_TASK_: An exact, complete copy of the data is all that is needed.

[DATA SEGMENT — start]

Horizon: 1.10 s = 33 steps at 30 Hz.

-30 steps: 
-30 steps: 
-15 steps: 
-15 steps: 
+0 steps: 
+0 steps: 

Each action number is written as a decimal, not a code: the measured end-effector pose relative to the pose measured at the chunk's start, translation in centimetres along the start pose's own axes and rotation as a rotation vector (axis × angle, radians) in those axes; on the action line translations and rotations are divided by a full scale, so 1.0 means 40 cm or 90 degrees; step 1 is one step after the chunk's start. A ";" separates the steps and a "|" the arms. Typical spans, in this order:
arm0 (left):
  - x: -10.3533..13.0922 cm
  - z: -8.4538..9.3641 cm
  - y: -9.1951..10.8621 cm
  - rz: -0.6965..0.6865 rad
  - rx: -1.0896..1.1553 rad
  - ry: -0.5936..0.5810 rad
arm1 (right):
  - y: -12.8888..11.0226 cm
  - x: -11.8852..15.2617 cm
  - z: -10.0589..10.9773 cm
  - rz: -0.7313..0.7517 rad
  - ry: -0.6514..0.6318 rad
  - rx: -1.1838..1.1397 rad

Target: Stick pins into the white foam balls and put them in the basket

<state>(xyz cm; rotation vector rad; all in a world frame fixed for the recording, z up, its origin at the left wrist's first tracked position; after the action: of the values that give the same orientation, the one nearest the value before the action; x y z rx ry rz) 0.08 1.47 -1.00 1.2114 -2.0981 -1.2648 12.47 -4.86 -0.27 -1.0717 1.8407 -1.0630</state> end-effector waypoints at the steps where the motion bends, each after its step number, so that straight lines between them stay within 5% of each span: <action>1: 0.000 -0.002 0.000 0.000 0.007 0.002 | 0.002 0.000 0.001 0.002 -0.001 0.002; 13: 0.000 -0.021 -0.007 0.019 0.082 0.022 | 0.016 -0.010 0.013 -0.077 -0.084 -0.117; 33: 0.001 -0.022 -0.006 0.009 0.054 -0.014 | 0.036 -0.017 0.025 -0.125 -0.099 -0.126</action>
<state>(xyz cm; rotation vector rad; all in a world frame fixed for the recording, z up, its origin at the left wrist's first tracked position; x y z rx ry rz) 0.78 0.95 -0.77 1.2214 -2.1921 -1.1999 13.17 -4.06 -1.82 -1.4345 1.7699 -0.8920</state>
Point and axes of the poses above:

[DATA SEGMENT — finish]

_WRITTEN RESPONSE_:
Horizon: 1.10 s = 33 steps at 30 Hz.

-30 steps: 
-30 steps: 
-15 steps: 
-15 steps: 
+0 steps: 
+0 steps: 

Each action number is written as a decimal, not a code: the measured end-effector pose relative to the pose measured at the chunk's start, translation in centimetres along the start pose's own axes and rotation as a rotation vector (axis × angle, radians) in those axes; on the action line translations and rotations are divided by a full scale, so 1.0 means 40 cm or 90 degrees; step 1 is one step after the chunk's start. A ";" separates the steps and a "|" the arms. Typical spans, in this order:
arm0 (left):
  - x: -10.3533..13.0922 cm
  - z: -8.4538..9.3641 cm
  - y: -9.1951..10.8621 cm
  - rz: -0.6965..0.6865 rad
  - rx: -1.0896..1.1553 rad
  - ry: -0.5936..0.5810 rad
arm1 (right):
  - y: -12.8888..11.0226 cm
  - x: -11.8852..15.2617 cm
  - z: -10.0589..10.9773 cm
  - rz: -0.7313..0.7517 rad
  - ry: -0.6514..0.6318 rad
  - rx: -1.1838..1.1397 rad

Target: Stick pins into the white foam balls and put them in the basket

<state>(xyz cm; rotation vector rad; all in a world frame fixed for the recording, z up, its origin at the left wrist's first tracked position; after the action: of the values that give the same orientation, the one nearest the value before the action; x y z rx ry rz) 0.08 1.47 -1.00 1.2114 -2.0981 -1.2648 12.47 -4.86 -0.27 -1.0717 1.8407 -1.0630</state> end-effector waypoints at the steps where the motion bends, each after its step number, so that straight lines between them stay within 5% of each span: <action>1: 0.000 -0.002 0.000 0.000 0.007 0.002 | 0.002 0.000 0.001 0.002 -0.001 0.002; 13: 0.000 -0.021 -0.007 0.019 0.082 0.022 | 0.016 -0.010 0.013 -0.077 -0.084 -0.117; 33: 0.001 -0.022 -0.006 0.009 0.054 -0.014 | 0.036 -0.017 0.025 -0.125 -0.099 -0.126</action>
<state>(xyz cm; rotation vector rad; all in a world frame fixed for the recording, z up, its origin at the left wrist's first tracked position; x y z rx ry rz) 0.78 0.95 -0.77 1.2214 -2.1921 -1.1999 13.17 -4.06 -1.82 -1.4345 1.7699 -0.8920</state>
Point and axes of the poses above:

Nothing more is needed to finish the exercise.